Londres-Mundo - Newsletter 01/2022
O CBAM do Reino Unido – possível impacto para as exportações brasileiras
Nicola Speranza, Chefe do Setor de Meio Ambiente, Desenvolvimento Sustentável e Energia, Embaixada do Brasil em Londres
Na esteira da União Europeia, o Reino Unido também está considerando a introdução de mecanismo de ajuste de carbono na fronteira (CBAM), medida que pode ter impacto sobre as exportações brasileiras para este mercado.
Hoje, os setores econômicos mais poluentes no Reino Unido são obrigados, por lei, a adquirir créditos de carbono em função do seu volume de emissões. Trata-se do Mecanismo Nacional do Comércio de Emissões (ETS), semelhante ao EU Emissions Trade Scheme (ETS) da União Europeia. Os custos associados ao ETS atingiram recordes históricos no último ano e têm gerado queixas dos setores submetidos às regras de precificação de carbono, já que, segundo alegam, muitos de seus concorrentes internacionais não estão sujeitos à mesma pressão de custo. O descontentamento já se traduz em movimentos políticos no parlamento e no governo.

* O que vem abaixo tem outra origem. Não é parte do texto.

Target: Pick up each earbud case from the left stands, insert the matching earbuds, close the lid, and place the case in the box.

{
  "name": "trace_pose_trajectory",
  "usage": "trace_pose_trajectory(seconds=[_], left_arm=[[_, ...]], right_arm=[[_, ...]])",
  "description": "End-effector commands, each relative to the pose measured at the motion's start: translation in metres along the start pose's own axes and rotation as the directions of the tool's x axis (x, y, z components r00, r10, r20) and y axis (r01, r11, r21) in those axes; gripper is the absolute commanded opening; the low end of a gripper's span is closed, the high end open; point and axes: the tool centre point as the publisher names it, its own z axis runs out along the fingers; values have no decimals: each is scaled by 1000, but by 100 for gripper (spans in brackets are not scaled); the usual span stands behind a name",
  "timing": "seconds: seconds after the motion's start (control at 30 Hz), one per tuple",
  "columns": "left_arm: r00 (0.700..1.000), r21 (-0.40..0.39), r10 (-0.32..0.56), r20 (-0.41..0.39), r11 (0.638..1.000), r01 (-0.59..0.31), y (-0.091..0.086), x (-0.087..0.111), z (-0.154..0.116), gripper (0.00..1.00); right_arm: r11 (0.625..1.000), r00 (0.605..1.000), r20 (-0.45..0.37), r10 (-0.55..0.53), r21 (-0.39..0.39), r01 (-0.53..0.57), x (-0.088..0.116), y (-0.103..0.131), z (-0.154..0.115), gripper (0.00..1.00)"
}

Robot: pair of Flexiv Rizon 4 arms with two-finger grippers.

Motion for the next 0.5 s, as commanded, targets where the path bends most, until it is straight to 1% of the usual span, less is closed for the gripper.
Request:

Em 4 de abril, o Comitê de Auditoria Ambiental (EAC) da Câmara dos Comuns publicou relatório sobre formas de deixar as importações mais “verdes”. O documento discute a possibilidade de introduzir o CBAM, mecanismo por meio do qual o governo local cobraria imposto sobre produtos importados de alta intensidade de carbono. O objetivo seria garantir que tanto o Reino Unido quanto outros países honrem seus compromissos de atingimento de emissão líquida, segundo informou o comitê. Embora a EAC afirme que o CBAM britânico seria inspirado no europeu, não indicou se os setores abrangidos seriam os mesmos que no mecanismo da UE. Tampouco se antecipou se os setores altamente poluentes, como aço, continuariam a receber "free allowances" no contexto do ETS, como ocorre na UE.
O relatório da EAC avalia que os investimentos para descarbonização de setores como o metalúrgico são elevados, com impactos nos custos imediatos. Alega também que empresas localizadas em países que não exigem metas de transição energética tão ambiciosas quantos as do Reino Unido poderão se beneficiar de custos inferiores por empregar tecnologias convencionais que utilizam combustíveis fósseis. Para evitar a chamada “fuga de carbono”, ou “carbon leakage”, o Comitê exorta o governo a alinhar as condições de competitividade por meio da introdução unilateral e imediata de tarifas de importação específicas, com alíquotas que equalizem os custos de produção dos itens importados aos padrões britânicos de descarbonização. A EAC advoga a introdução da tarifa enquanto os arranjos multilaterais, que são, por sua natureza, de maturação mais lenta, não estiverem operacionais. Segundo membros do Comitê, a proposta em questão inspira-se em discussões semelhantes que vêm ocorrendo na União Europeia e nos Estados Unidos.
Ao atender as inquietações setoriais diante da concorrência estrangeira, o próprio EAC reconhece em seu relatório que a introdução de tarifas teria possíveis impactos inflacionários, num momento em que já existem fortes pressões de aumento do custo de vida. No entanto, a comissão crê que os benefícios da eventual imposição de tarifas superam os problemas, uma vez que ajudariam a conformar e viabilizar mercado de “produtos verdes”, possibilitando-lhes economias de escala. Na inexistência de tarifas sobre carbono nos produtos importados, estima-se que a metade da pegada de carbono do Reino Unido seja gerada no exterior e internalizada na forma de bens importados. Embora o governo britânico atualmente não compute o carbono oriundo de produtos importados na sua contabilidade de emissões, existem pressões por parte de movimentos e organizações ambientalistas para que passe a fazê-lo, já que a perspectiva futura é que o país se transforme cada vez mais numa economia de serviços com reduzida base manufatureira.
Representantes de países exportadores de produtos cujo comércio poderia ser dificultado em razão da possível introdução de tarifas “verdes” têm manifestado contrariedade em relação à introdução do novo imposto.
O governo brasileiro está atento às discussões em torno da adoção do CBAM do Reino Unido, bem como a seus potenciais impactos sobre as exportações brasileiras para o mercado britânico.